Cleaning up e-mail logs


(Garth) #1

I was looking to free up some disk space on our discourse installation and I noticed that the email_logs table was using a substantial amount of space compared to everything else. For context all other tables amount to about 100mb but the e-mail logs are in the range of 12GB

I’m curious, is there a process to limit the amount in this table? Can older entries be removed on a regular basis?

Thanks!


(Jeff Atwood) #2

Sounds like there was a dire problem with your email config at one point?


(Garth) #3

Diving in to this a little more there are a lot of logs with the type ‘email_reject_destination’ with a lot of spam content, ~ 500k rows in one week.

Is there any harm in selectively trimming the table either by just date or perhaps just removing any ‘email_reject_destination’ logs over x days?

EDIT - Yep, a lot of reject logs!

  count   |              email_type              
----------+--------------------------------------
 24086049 | email_reject_destination
  6293124 | email_reject_auto_generated
   639048 | mailing_list
    55853 | digest
     7398 | user_posted

`


(Régis Hanol) #4

You can safely trim all the email_logs which have an empty reply_key (eg. “email_reject_*” and “digest”).

For the ones that have a reply_key, if you delete them, you’ll prevent users from replying to that email. So I guess you could be fine deleting some that are older than X months.


(Jeff Atwood) #5

Should we be doing this automatically?


(Régis Hanol) #6

We could, but I’m not sure what threshold to use. Add a new site setting which defaults to 1 year?

Note: this will also affect the stats we have on the dashboard.


(Garth) #7

After trimming the rejects our database shrunk from 13gb -> 900mb so our database is happy again.

Thanks!


(Jeff Atwood) #8

Sure default to 1 year is safe lets do that!


(Régis Hanol) #9

(Sam Saffron) #10

Suppress? Isn’t the “purge” or “delete”?

I think the word is a bit confusing in this context


(Régis Hanol) #11

I was being consistent with discourse/site_settings.yml at master · discourse/discourse · GitHub but I agree, delete is much better. ("purge" might be too technical)


(Jeff Atwood) #12

Yeah it should be delete.


(Régis Hanol) #13

(Rafael dos Santos Silva) #14

Hey @zogstrip,

When you changed from suppress_email_logs_after_days to delete_email_logs_after_days are the changed values lost on upgrades?

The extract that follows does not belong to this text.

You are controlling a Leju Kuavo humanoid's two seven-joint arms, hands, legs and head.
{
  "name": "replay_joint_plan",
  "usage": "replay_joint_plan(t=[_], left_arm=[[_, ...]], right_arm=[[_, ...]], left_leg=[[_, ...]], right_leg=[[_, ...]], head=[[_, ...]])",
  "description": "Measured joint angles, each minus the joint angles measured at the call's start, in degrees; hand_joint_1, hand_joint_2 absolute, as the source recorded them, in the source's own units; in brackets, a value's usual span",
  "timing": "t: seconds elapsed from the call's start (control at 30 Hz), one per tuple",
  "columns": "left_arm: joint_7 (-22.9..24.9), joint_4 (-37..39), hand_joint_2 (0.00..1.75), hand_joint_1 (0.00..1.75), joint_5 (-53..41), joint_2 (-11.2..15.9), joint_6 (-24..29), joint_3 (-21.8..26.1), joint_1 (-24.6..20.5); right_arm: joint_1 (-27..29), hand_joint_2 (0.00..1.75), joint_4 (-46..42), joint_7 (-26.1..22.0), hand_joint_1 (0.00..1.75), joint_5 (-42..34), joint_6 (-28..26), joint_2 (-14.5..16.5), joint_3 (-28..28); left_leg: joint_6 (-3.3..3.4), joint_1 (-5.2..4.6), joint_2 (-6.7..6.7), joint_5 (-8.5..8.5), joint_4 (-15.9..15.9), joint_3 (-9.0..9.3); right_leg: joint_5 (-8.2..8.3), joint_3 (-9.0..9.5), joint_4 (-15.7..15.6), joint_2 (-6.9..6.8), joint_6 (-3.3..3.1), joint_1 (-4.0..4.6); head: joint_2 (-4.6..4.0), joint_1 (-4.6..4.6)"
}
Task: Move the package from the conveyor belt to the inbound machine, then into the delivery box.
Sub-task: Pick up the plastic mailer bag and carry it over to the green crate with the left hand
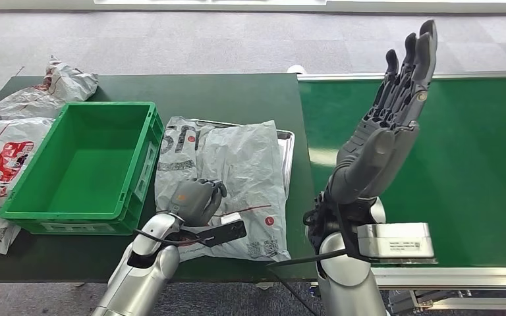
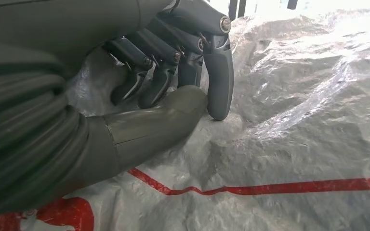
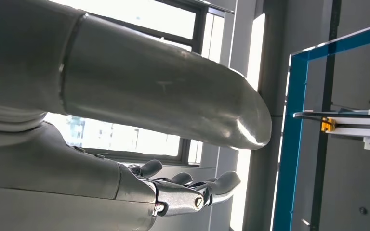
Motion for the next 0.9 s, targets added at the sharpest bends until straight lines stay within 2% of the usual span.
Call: replay_joint_plan(t=[0.07, 0.2, 0.5, 0.9], left_arm=[[0.1, 0.4, 1.75, 1.71, -0.2, 0.0, -0.2, 0.0, -0.1], [0.9, 0.9, 1.75, 0.0, -1.0, 0.1, 0.1, 0.0, -0.2], [1.7, 1.0, 1.75, 0.0, -1.7, 0.2, 1.4, 0.0, -0.2], [2.1, 1.2, 1.75, 0.0, -2.5, 0.5, -1.0, -0.2, -0.2]], right_arm=[[0.0, 0.0, 0.1, 0.1, 0.0, 0.0, 0.0, 0.0, 0.0], [0.0, 0.0, 0.2, 0.3, 0.0, 0.0, 0.0, 0.0, 0.0], [0.0, 0.0, 0.5, 0.3, 0.0, 0.0, 0.5, -0.1, 0.0], [0.0, 0.0, 1.5, 0.3, 0.0, -0.4, 1.0, -0.1, 0.0]], left_leg=[[0.0, 0.0, 0.0, 0.0, 0.0, 0.0], [0.0, 0.0, 0.0, 0.0, 0.0, 0.0], [0.0, 0.0, -0.01, 0.0, 0.0, 0.0], [0.0, 0.0, -0.02, 0.0, 0.0, 0.01]], right_leg=[[0.0, 0.0, 0.0, 0.0, 0.0, 0.0], [0.0, 0.0, 0.0, 0.0, 0.0, 0.0], [0.0, 0.01, 0.0, -0.01, 0.0, 0.0], [0.0, 0.02, 0.0, -0.02, 0.0, 0.0]], head=[[0.0, 0.0], [0.0, 0.0], [0.0, 0.0], [0.0, 0.0]])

I just sent 15k e-mail to people :sadpanda: when digest ran.


(Régis Hanol) #15

Having a second look at it, I think you’re right. I forgot a migration… :disappointed:

What did you set it to?


(Rafael dos Santos Silva) #16

I have 110k users created trough API, and only 15k using the forum.

Just enabled digests last week, and set it to 60 days, because my non-users where created 5 months ago.

When the update ran, the default was set back to 360 days, and many e-mails sent.

I got back from my lunch and got to kill the sidekiq queue with 15k sent :slightly_smiling:.


(Régis Hanol) #17

So sorry about that :anguished:


(Sam Saffron) #18

Can we fix it so people who upgrade today no longer have this problem

Ahhh re read … Odds on someone bring on that exact version with the bad name is really low


(Alan Tan) #19

The default for SiteSetting.delete_email_logs_after_days has been reduced to 90 days as per

For busy sites that send out alot of emails, this table can bloat fairly quickly. There are some optimizations that we can do on the table to make it use less disk space but that’ll have to wait till Discourse Version 2.1.


(Alan Tan) #21

A couple of changes have been made here

  1. Drop `EmailLogs#topic_id`. · discourse/discourse@01a63f8 · GitHub
    This column was not required as we can obtain the topic through the post.

  2. PERF: Split skipped email logs into a seperate table. · discourse/discourse@ae8b0a5 · GitHub
    Emails that have been skipped are logged into another table skipped_email_logs from now on so that we can avoid creating indexes like this. Also, we were previously storing the skipped reasons as strings in the database which was inefficient and the “locale” of the reason is decided when the record is created. Going forward, each skipped email log contains a reason_type which is stored as an integer in the database. The reason is then translated on demand based on the given reason_type.

  3. PERF: Move `EmailLog#reply_key` into new `post_reply_keys` table. · discourse/discourse@fad9c2b · GitHub
    Previously, we couldn’t delete email_logs with a reply_key because it would break the reply to feature. To overcome this limitation, we’re storing the reply keys in a new table that contains less columns making it more light weight.

Note that I’m playing it safe here and have yet to drop the old columns from the tables so you’ll actually see an increase in disk space used for a short period of time.